## Exercise instructions
Copy out each line of the entries below in which the string "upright" appears.

Extracted records
++++++++
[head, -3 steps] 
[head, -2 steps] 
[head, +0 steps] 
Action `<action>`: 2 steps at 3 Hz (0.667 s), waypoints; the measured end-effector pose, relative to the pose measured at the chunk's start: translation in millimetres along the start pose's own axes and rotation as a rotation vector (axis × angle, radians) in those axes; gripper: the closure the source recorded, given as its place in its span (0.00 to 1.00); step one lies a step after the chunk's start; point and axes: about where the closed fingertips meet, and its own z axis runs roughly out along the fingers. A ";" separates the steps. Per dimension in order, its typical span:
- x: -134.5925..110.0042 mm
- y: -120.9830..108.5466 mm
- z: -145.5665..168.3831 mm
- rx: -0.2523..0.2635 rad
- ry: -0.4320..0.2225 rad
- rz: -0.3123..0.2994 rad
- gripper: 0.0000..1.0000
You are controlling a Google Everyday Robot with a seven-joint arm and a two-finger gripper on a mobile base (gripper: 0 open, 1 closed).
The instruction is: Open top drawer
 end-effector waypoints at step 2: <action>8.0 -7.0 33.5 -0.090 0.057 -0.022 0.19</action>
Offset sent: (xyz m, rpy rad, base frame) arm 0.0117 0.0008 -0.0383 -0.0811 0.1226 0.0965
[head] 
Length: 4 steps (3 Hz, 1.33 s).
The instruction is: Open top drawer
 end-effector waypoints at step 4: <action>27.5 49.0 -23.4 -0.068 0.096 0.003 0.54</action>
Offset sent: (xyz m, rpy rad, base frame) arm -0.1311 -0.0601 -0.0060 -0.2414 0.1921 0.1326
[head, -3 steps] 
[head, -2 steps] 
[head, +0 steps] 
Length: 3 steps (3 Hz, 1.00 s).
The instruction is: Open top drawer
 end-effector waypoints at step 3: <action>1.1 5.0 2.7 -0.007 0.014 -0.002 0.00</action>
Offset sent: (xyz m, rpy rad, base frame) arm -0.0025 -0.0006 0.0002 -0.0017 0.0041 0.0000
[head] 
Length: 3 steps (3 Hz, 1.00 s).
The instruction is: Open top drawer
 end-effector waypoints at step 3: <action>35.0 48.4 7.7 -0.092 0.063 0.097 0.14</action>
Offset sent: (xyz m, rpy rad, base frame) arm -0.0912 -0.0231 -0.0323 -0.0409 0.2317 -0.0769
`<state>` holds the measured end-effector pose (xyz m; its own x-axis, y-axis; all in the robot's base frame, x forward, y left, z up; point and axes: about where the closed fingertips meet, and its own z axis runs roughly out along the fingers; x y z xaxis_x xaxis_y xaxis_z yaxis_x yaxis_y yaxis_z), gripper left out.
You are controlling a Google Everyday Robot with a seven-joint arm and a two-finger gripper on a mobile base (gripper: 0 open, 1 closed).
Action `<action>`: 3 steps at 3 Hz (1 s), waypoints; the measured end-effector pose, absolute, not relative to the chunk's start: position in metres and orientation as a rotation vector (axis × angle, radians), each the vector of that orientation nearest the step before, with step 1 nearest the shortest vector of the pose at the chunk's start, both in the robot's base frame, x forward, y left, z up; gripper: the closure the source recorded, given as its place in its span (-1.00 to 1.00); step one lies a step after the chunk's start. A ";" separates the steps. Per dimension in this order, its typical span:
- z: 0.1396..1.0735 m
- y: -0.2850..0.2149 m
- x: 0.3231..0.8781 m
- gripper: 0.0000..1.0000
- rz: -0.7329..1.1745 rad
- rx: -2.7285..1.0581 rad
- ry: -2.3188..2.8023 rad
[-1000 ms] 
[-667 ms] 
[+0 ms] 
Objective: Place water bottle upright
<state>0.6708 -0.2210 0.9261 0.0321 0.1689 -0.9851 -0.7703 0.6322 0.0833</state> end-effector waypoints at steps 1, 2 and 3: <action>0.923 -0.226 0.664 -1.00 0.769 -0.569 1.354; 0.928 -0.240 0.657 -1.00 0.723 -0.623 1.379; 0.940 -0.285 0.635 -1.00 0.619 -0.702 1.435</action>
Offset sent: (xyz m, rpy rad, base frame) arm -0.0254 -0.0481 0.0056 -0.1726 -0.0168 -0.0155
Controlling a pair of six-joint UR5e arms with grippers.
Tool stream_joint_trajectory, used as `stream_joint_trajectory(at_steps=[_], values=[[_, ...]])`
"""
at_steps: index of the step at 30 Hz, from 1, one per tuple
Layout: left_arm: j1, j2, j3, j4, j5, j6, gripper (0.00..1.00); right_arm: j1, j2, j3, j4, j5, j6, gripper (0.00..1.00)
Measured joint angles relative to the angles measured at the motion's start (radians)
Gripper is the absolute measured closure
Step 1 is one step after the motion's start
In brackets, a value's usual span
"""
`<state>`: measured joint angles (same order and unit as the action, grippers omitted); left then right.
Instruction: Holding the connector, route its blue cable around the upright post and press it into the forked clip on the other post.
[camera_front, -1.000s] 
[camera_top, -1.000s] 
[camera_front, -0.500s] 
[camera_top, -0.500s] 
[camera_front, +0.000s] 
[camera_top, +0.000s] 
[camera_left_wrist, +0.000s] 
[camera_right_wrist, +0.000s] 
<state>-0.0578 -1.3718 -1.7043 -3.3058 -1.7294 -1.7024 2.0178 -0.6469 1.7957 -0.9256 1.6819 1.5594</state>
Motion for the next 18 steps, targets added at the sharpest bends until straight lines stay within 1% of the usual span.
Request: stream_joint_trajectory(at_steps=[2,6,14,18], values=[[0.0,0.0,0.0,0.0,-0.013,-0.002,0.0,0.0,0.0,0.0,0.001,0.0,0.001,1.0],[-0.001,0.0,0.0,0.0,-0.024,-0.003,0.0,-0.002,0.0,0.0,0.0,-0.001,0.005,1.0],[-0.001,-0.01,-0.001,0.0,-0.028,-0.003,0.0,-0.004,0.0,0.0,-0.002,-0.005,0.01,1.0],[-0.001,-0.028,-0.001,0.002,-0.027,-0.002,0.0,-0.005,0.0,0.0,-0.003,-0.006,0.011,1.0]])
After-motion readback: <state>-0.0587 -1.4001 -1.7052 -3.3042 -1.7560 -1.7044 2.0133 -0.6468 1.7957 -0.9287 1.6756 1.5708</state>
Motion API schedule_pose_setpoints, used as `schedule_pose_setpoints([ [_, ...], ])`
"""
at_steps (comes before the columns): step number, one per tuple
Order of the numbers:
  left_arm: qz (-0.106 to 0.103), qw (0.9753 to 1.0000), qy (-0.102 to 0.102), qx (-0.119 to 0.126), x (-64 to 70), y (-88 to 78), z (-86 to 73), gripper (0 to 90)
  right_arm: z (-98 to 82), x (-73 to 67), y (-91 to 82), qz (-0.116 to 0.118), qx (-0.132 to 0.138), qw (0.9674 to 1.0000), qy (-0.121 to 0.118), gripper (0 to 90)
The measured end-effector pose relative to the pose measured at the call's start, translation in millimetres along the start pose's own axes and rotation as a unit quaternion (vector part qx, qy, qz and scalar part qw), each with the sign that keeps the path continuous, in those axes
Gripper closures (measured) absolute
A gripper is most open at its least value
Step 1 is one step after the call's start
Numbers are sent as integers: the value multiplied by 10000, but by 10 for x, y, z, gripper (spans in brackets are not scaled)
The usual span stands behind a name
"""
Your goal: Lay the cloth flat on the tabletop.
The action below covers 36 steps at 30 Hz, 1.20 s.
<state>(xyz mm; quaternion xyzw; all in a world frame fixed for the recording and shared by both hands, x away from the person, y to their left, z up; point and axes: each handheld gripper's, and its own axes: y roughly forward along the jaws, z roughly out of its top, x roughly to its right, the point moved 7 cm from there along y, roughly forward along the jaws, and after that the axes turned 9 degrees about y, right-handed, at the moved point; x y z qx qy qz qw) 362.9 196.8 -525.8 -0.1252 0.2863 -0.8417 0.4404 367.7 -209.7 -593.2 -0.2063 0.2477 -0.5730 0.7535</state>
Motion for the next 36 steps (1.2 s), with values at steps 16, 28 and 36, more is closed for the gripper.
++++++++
## Problem solution
Objective: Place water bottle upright
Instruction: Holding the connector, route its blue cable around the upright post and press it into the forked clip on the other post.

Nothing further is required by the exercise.